**Work instruction**.
Down to the last line, reproduce the data that follows, but skip the pictures.

*** Block opens ***

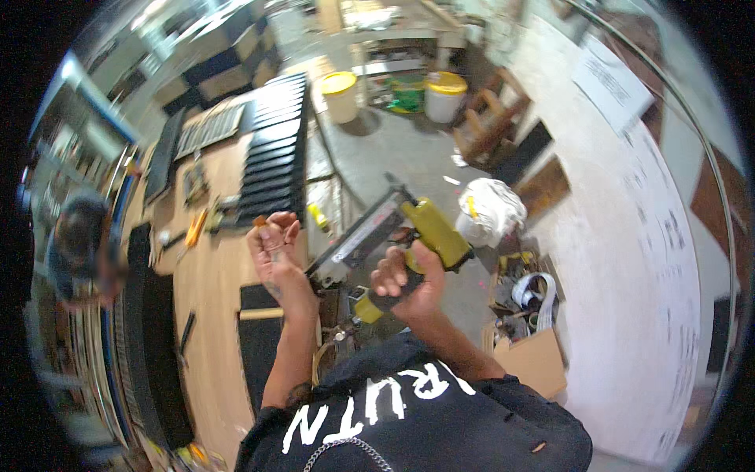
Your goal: The person marks a wood panel with a marker, aligns it with a wooden slatted component, and secures it using a pneumatic nail gun.
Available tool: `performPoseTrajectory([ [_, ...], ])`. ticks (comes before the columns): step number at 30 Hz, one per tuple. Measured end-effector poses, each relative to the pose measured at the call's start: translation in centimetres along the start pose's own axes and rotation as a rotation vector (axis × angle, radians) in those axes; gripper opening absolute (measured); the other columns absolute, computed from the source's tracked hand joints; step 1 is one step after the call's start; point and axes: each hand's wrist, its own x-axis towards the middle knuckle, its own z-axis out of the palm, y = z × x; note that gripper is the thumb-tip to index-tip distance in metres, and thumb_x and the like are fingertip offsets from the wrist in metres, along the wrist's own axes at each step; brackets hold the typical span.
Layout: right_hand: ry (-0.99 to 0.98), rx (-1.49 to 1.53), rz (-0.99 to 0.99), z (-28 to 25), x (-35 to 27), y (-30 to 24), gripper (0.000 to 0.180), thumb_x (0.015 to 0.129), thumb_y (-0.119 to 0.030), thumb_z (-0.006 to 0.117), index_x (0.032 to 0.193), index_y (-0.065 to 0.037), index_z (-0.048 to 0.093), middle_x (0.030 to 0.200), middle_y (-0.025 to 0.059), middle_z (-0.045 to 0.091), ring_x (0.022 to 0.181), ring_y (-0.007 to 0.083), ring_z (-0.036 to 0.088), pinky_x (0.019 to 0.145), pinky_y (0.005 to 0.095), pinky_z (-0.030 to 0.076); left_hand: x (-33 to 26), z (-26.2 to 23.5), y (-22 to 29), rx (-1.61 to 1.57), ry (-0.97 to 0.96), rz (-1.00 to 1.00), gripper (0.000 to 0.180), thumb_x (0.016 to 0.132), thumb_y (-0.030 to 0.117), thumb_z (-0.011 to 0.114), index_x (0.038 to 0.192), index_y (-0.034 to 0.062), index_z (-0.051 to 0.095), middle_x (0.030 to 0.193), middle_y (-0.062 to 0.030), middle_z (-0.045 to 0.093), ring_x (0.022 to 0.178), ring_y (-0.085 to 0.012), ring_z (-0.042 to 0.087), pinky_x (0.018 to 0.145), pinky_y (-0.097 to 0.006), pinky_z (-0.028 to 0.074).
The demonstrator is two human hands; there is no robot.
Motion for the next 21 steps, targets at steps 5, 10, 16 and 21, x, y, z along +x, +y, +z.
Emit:
performPoseTrajectory([
  [5, 0.028, -0.080, -0.167, -2.1, -1.7, -7.6, 0.037, 0.094, -0.037, 0.052, 0.108, -0.003, 0.056, 0.058, 0.0015, 0.047, 0.047, 0.0147, 0.047, 0.054, 0.0337, 0.045, -2.8, 5.6, -3.1, -0.323, -0.150, -0.220, 0.021, 0.103, 0.024, 0.043, 0.094, 0.0056, 0.049, 0.095, -0.0068, 0.059, 0.088, -0.0157, 0.058, 0.085, -0.034, 0.048],
  [10, 0.517, -0.318, -0.629, -6.2, -2.9, -17.8, 0.025, 0.090, -0.032, 0.056, 0.088, -0.007, 0.056, 0.057, 0.0009, 0.047, 0.047, 0.0144, 0.046, 0.052, 0.0335, 0.044, -2.5, -1.8, -6.4, -0.167, -0.231, -0.138, 0.020, 0.100, 0.023, 0.049, 0.096, 0.0040, 0.054, 0.088, -0.0090, 0.060, 0.083, -0.0203, 0.060, 0.077, -0.036, 0.051],
  [16, 0.984, -0.268, -1.476, -9.4, -9.2, -35.8, 0.016, 0.084, -0.013, 0.063, 0.077, -0.009, 0.049, 0.058, -0.0001, 0.043, 0.047, 0.0131, 0.042, 0.050, 0.0308, 0.042, -5.0, -16.2, -7.2, 0.090, 0.272, -0.314, 0.022, 0.102, 0.023, 0.047, 0.099, 0.0031, 0.055, 0.086, -0.0060, 0.059, 0.079, -0.0164, 0.056, 0.072, -0.030, 0.048],
  [21, 1.137, -0.367, -1.712, -9.3, -13.2, -40.7, 0.015, 0.081, -0.006, 0.060, 0.073, -0.006, 0.047, 0.058, 0.0024, 0.049, 0.044, 0.0131, 0.045, 0.043, 0.0307, 0.041, -5.6, -20.6, -6.7, 0.224, 0.548, -0.272, 0.028, 0.102, 0.030, 0.048, 0.094, 0.0038, 0.058, 0.084, -0.0058, 0.059, 0.074, -0.0162, 0.056, 0.070, -0.029, 0.050],
])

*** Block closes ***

**Solution below**.
Your goal: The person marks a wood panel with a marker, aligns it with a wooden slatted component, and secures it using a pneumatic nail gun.
Available tool: `performPoseTrajectory([ [_, ...], ])`. ticks (comes before the columns): step number at 30 Hz, one per tuple. Measured end-effector poses, each relative to the pose measured at the call's start: translation in centimetres along the start pose's own axes and rotation as a rotation vector (axis × angle, radians) in those axes; gripper opening absolute (measured); the other columns absolute, computed from the source's tracked hand joints; step 1 is one step after the call's start; point and axes: each hand's wrist, its own x-axis towards the middle knuckle, its own z-axis out of the palm, y = z × x; note that gripper is the thumb-tip to index-tip distance in metres, and thumb_x and the like are fingertip offsets from the wrist in metres, along the wrist's own axes at each step; brackets hold the typical span.
Layout: right_hand: ry (-0.99 to 0.98), rx (-1.49 to 1.53), rz (-0.99 to 0.99), z (-28 to 25), x (-35 to 27), y (-30 to 24), gripper (0.000 to 0.180), thumb_x (0.015 to 0.129), thumb_y (-0.119 to 0.030), thumb_z (-0.006 to 0.117), index_x (0.032 to 0.193), index_y (-0.065 to 0.037), index_z (-0.048 to 0.093), middle_x (0.030 to 0.200), middle_y (-0.025 to 0.059), middle_z (-0.045 to 0.091), ring_x (0.022 to 0.181), ring_y (-0.007 to 0.083), ring_z (-0.036 to 0.088), pinky_x (0.019 to 0.145), pinky_y (0.005 to 0.095), pinky_z (-0.030 to 0.076); left_hand: x (-33 to 26), z (-26.2 to 23.5), y (-22 to 29), rx (-1.61 to 1.57), ry (-0.97 to 0.96), rz (-1.00 to 1.00), gripper (0.000 to 0.180), thumb_x (0.016 to 0.132), thumb_y (-0.030 to 0.117), thumb_z (-0.011 to 0.114), index_x (0.038 to 0.192), index_y (-0.034 to 0.062), index_z (-0.051 to 0.095), middle_x (0.030 to 0.193), middle_y (-0.062 to 0.030), middle_z (-0.045 to 0.093), ring_x (0.022 to 0.178), ring_y (-0.085 to 0.012), ring_z (-0.042 to 0.087), pinky_x (0.018 to 0.145), pinky_y (-0.097 to 0.006), pinky_z (-0.028 to 0.074).
The demonstrator is two human hands; there is no robot.
Motion for the next 21 steps, targets at steps 5, 10, 16 and 21, x, y, z along +x, +y, +z.
Emit:
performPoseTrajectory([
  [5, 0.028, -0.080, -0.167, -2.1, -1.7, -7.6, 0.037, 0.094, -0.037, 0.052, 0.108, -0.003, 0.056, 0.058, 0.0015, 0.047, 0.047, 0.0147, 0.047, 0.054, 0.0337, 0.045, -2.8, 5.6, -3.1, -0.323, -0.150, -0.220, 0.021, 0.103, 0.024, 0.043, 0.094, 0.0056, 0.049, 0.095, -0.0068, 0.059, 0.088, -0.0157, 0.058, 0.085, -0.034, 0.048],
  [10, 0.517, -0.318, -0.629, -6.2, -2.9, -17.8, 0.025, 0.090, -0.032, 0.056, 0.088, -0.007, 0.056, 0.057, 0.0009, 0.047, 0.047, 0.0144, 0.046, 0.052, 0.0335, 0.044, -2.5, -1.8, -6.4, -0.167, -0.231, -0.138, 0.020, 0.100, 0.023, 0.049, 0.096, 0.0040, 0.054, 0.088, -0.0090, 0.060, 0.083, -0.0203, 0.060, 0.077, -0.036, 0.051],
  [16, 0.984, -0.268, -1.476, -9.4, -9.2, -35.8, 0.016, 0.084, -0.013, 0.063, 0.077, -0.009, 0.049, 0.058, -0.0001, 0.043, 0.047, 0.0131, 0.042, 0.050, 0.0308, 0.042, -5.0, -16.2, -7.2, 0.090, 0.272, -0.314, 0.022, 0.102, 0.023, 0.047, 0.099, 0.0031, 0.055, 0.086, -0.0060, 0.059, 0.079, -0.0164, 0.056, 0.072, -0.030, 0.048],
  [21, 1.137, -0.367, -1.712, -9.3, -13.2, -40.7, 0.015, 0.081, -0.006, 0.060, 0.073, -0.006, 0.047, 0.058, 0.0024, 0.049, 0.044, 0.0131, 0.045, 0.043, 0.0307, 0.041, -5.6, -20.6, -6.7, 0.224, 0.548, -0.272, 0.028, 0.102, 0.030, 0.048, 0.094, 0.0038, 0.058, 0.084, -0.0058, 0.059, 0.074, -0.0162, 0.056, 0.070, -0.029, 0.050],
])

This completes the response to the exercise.